Quando o sol se põe, Castro leva sua família para um passeio até a casa de sua tia, perto do mar. Aqui as ruas são todas de terra – o lixo lota os terrenos baldios. O outro lado do córrego é uma terra de ninguém, um território à mercê das gangues. Castro diz que lá ficam as infames “casas de pique”, lugares macabros nos quais as pessoas sequestradas são amaradas em mesas e desmembradas vivas com ferramentas elétricas. As partes dos corpos são jogadas no mar ou espalhadas pela vizinhança – “é o método que eles usam hoje em dia para criar pânico”, diz Castro. Semana passada, o El Espectador informou que, nas duas semanas anteriores, dezenas de partes humanas foram tiradas da água. A tia de Castro diz que seu filho testemunhou um dos assassinatos e depôs no julgamento. Desde então, ele está desaparecido.

Na manhã seguinte, Castro vai para uma reunião do sindicato. Yurani fica em casa, cozinhando e tomando conta das crianças. Há bastante água saindo dos canos hoje e Yurani aproveita a oportunidade para lavar louça e as roupas. Na TV, um correspondente relata as notícias usuais: mais um taxista morto, outro desaparecido. Yurani balança a cabeça na cozinha. “Todo dia eles matam alguém por nada.”

As casas no mangue de Buenaventura.

As condições desesperadoras em Buenaventura fizeram Javier Marugo, o presidente nacional da Union Portuaria, comparar a cidade a “um túnel sem saída”. As autoridades, ao que parece, se fazem de surdas para os problemas institucionais da cidade – descumprimento de direitos trabalhistas, deslocamentos em massa, inchamento das contas de serviços públicos e acesso inconsistente à água – e simplesmente inundam as ruas com centenas de policiais e militares, geralmente com pouco sucesso. A corrupção é desenfreada: três anos atrás, o ex-prefeito e três auditores foram presos por suposto desvio de verbas, depois que cerca de 800 mil reais em pagamentos de contratos sumiram. “Membros dessas organizações criminosas trabalham junto com oficiais do governo”, diz Castro. “Se o governo quisesse acabar com esses grupos, ele conseguiria.”

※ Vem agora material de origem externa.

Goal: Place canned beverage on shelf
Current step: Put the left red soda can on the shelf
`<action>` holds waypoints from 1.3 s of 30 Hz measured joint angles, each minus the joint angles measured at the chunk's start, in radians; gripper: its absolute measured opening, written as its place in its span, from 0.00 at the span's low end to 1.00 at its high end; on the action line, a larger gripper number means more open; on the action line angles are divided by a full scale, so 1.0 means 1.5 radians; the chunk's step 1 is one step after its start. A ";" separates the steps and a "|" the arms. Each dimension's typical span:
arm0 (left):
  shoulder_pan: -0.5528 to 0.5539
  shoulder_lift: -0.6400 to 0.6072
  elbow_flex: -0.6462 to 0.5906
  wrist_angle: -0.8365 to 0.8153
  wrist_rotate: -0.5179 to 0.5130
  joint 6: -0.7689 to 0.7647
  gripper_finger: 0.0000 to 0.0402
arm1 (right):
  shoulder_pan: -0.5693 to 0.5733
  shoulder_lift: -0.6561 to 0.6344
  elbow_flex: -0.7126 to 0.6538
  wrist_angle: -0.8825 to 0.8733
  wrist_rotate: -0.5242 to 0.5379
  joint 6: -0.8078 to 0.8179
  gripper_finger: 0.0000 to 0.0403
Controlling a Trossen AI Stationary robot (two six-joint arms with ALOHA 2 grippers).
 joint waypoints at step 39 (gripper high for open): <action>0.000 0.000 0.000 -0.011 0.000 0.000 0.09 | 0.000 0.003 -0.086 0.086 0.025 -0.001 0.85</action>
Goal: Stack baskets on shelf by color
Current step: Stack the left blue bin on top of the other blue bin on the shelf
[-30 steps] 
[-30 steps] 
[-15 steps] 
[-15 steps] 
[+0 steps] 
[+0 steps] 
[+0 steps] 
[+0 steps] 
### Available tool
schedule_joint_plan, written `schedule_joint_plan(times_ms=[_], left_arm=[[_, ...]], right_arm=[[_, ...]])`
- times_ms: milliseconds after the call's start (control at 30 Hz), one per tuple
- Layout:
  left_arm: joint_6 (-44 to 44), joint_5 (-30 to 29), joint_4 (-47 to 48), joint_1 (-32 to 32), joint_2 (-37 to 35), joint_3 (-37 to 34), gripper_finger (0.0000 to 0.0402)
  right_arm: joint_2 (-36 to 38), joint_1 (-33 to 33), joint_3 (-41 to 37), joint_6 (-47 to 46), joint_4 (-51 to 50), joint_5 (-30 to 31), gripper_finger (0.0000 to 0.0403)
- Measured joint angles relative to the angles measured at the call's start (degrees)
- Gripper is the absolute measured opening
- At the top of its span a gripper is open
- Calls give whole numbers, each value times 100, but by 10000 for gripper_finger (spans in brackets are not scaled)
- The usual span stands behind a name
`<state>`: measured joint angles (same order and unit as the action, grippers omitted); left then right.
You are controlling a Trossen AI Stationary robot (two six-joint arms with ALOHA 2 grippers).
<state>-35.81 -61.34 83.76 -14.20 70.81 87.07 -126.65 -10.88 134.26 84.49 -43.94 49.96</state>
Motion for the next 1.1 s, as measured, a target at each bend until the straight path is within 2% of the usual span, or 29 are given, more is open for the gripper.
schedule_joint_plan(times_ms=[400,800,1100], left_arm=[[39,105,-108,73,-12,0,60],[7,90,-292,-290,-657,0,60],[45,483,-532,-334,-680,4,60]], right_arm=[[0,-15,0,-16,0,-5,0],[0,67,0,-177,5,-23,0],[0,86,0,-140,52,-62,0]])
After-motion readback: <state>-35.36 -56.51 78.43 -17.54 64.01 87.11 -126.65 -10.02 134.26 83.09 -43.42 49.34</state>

Diante da apatia do governo, pressão internacional e um movimento contra a corrupção, a má gestão e a violência têm trazido uma fagulha de esperança aos cidadãos de Buenaventura. Novembro passado, Todd Howland, o alto-comissariado pelos direitos humanos da ONU na Colômbia, visitou Buenaventura e pediu que as autoridades adotassem “medidas urgentes para acabar com a violência”. No final de fevereiro, mais de 30 mil cidadãos participaram da marcha “Enterro da Violência em Buenaventura”.

“Isso é uma mensagem que o governo tem que responder com trabalho público, com investimento”, disse Adonai Cardenas Castillo, o correspondente em Buenaventura do jornal El Pais, numa entrevista por telefone.

Os protestos dos últimos dois meses são os precursores de uma greve geral muito maior no dia 21 de maio. “A comunidade está consolidado suas forças – o presidente Santos terá que responder a essas queixas.”

Mas, enquanto isso, o impacto dos protestos da semana passada contra a extorsão ainda não mostraram resultado. Dois dias depois da marcha, o corpo de um comerciante de Buenaventura foi descoberto numa cidade próxima. Ele foi visto com vida pela última vez no plantón, protestando contra a vacuna.